Task description: Transcribe the whole listing exactly, but do not carry over its pictures.
======== Input data ========
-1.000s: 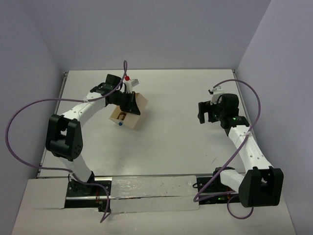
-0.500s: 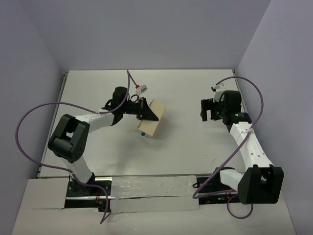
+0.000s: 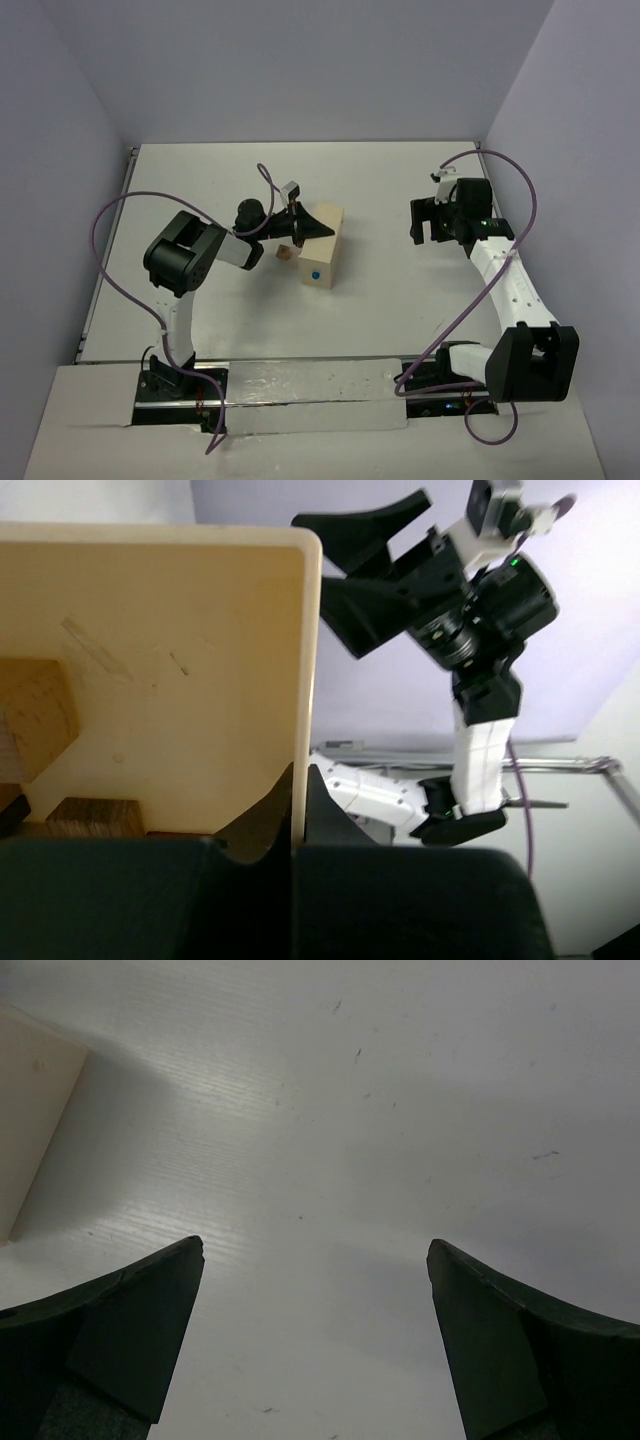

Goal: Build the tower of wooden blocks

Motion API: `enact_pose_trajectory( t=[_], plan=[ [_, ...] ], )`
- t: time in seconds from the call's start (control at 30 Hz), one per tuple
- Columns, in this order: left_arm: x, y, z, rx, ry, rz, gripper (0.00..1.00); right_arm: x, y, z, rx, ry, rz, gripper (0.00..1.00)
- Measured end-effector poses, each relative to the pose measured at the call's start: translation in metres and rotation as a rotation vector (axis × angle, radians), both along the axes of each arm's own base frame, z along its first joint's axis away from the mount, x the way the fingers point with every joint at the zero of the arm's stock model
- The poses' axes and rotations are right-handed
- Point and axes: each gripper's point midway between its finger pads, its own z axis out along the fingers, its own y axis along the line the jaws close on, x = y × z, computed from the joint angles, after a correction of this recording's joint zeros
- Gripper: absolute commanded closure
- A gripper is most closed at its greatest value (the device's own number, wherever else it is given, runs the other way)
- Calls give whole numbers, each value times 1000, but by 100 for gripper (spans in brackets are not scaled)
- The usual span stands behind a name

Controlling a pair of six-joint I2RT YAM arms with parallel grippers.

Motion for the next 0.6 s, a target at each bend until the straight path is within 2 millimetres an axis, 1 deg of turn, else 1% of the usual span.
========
Response to the exercise:
-1.000s: 
-0.500s: 
+0.000s: 

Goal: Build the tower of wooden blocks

Motion API: `enact_pose_trajectory( t=[_], plan=[ [_, ...] ], )`
- t: time in seconds from the call's start (control at 30 Hz), one per tuple
- Columns, in this order: left_arm: x, y, z, rx, ry, rz, gripper (0.00..1.00); right_arm: x, y, z, rx, ry, rz, gripper (0.00..1.00)
- Measured end-effector poses, each relative to the pose measured at the call's start: translation in metres and rotation as a rotation vector (axis × angle, radians), both along the axes of each arm's own base frame, z along its first joint's axis away from the mount, x the way the fingers point with every joint at the zero of the arm's stock model
- The poses' axes and rotations are right-handed
- Point and axes: each gripper's point midway between its finger pads, its own z axis out along the fingers, its own y axis along the line the jaws close on, x = y × z, computed from the joint angles, after a correction of this recording's joint zeros
- Gripper: absolute commanded closure
- A gripper is most closed at its greatest value (the device's own number, wherever else it is given, runs the other way)
- Calls give whole numbers, each value times 1000, but by 100 for gripper (spans in brackets are not scaled)
- The usual span stands behind a name

Controlling a pair of six-joint I2RT YAM arms with parallel grippers.

Motion for the next 0.6 s, a target at each bend until the straight path is within 2 millimetres an axis, 1 deg of turn, else 1% of the usual span.

What was asked for in the exercise is now done.